When this country elected Barack Obama by a healthy majority, I naively thought we had turned the page on an issue that had divided us since our nation’s very beginnings. Let us not forget that our Founding Fathers chose to compromise on the slavery issue by counting slaves as 3/5 of a person so that the slave-holding states could have more representatives. The Founders tabled the issue of slavery until later. That “later” led us to a horrific Civil War that nearly destroyed us. Even after that, Jim Crow laws maintained our racist past until late in the 20th century. But 53% of our registered voters elected a man or color whose wife’s ancestors were slaves. I want to believe Dr. King’s dream: One day—today, even—we will come to realize that the freedom of all citizens, citizens of every color, is “inextricably bound to our freedom.” We all need to remember the web of mutuality about which he spoke.

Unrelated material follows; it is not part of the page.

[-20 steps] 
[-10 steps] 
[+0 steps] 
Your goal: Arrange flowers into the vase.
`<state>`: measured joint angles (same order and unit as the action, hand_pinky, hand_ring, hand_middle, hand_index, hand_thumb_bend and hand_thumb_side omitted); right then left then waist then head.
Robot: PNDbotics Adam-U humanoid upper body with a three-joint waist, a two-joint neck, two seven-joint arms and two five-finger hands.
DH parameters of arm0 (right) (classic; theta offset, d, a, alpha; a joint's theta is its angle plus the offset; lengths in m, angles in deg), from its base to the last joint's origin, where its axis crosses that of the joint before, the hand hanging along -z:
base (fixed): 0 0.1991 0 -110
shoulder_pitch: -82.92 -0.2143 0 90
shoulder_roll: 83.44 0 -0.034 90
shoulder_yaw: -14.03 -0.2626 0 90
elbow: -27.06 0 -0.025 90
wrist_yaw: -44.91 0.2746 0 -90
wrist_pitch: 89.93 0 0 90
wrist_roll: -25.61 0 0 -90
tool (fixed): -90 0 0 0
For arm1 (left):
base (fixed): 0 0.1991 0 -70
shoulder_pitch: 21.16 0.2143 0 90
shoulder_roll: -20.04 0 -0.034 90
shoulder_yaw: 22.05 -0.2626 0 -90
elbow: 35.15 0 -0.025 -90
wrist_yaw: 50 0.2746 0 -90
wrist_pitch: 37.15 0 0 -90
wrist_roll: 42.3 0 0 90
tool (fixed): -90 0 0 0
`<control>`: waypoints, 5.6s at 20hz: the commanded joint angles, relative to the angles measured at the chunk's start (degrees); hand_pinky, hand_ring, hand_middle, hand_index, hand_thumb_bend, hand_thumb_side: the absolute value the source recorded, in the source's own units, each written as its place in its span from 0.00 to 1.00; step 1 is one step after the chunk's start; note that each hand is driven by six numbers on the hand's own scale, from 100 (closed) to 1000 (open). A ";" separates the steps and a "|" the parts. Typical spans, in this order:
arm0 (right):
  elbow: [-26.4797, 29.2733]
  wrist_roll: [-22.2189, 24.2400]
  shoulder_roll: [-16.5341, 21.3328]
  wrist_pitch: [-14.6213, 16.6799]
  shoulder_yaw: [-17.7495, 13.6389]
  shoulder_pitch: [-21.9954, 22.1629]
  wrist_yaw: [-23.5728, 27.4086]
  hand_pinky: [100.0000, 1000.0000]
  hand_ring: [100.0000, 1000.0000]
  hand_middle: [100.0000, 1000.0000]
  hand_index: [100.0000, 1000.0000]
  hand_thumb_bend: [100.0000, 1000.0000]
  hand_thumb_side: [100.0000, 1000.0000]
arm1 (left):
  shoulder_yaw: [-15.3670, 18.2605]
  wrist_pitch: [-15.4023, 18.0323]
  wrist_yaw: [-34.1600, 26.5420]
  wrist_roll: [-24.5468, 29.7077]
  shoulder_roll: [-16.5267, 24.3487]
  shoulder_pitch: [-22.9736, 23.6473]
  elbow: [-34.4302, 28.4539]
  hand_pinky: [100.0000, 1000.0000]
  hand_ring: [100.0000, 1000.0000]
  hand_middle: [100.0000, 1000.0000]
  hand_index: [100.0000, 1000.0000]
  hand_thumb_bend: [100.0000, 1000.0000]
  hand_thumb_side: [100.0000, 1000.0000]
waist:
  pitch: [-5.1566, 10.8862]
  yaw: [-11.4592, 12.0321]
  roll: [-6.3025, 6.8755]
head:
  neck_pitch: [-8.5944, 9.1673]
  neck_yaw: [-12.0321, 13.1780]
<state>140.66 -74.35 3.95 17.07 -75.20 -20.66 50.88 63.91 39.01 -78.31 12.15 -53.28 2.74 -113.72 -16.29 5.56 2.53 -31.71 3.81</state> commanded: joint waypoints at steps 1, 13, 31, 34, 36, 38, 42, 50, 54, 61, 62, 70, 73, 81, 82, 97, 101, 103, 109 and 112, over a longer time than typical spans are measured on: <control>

It’s not that I disagree with Morgan Freeman who contends that Black History Month trivializes the contribution of African-Americans in our history and undermines the fact that “black history is American history.” I happen to think that he makes a very good point. However, as long as men and women are willing to throw around words like secession, interposition, nullification and suggest a need for literacy tests or carry placards of Obama in white-face or photo-shopped with a bone through his nose, it is clear that we do need Black History Month. Better yet, we all need to know our history, not just what a blogger—including me—writes or what some pundit or politician claims. Please read the Constitution yourself. It’s a very short document. Know your country’s history. We have the potential to be everything our Founding Fathers dreamed we could and would be, even if they didn’t always practice it themselves. To paraphrase everyone’s mother: We should act as they said we should act, not as they sometimes did.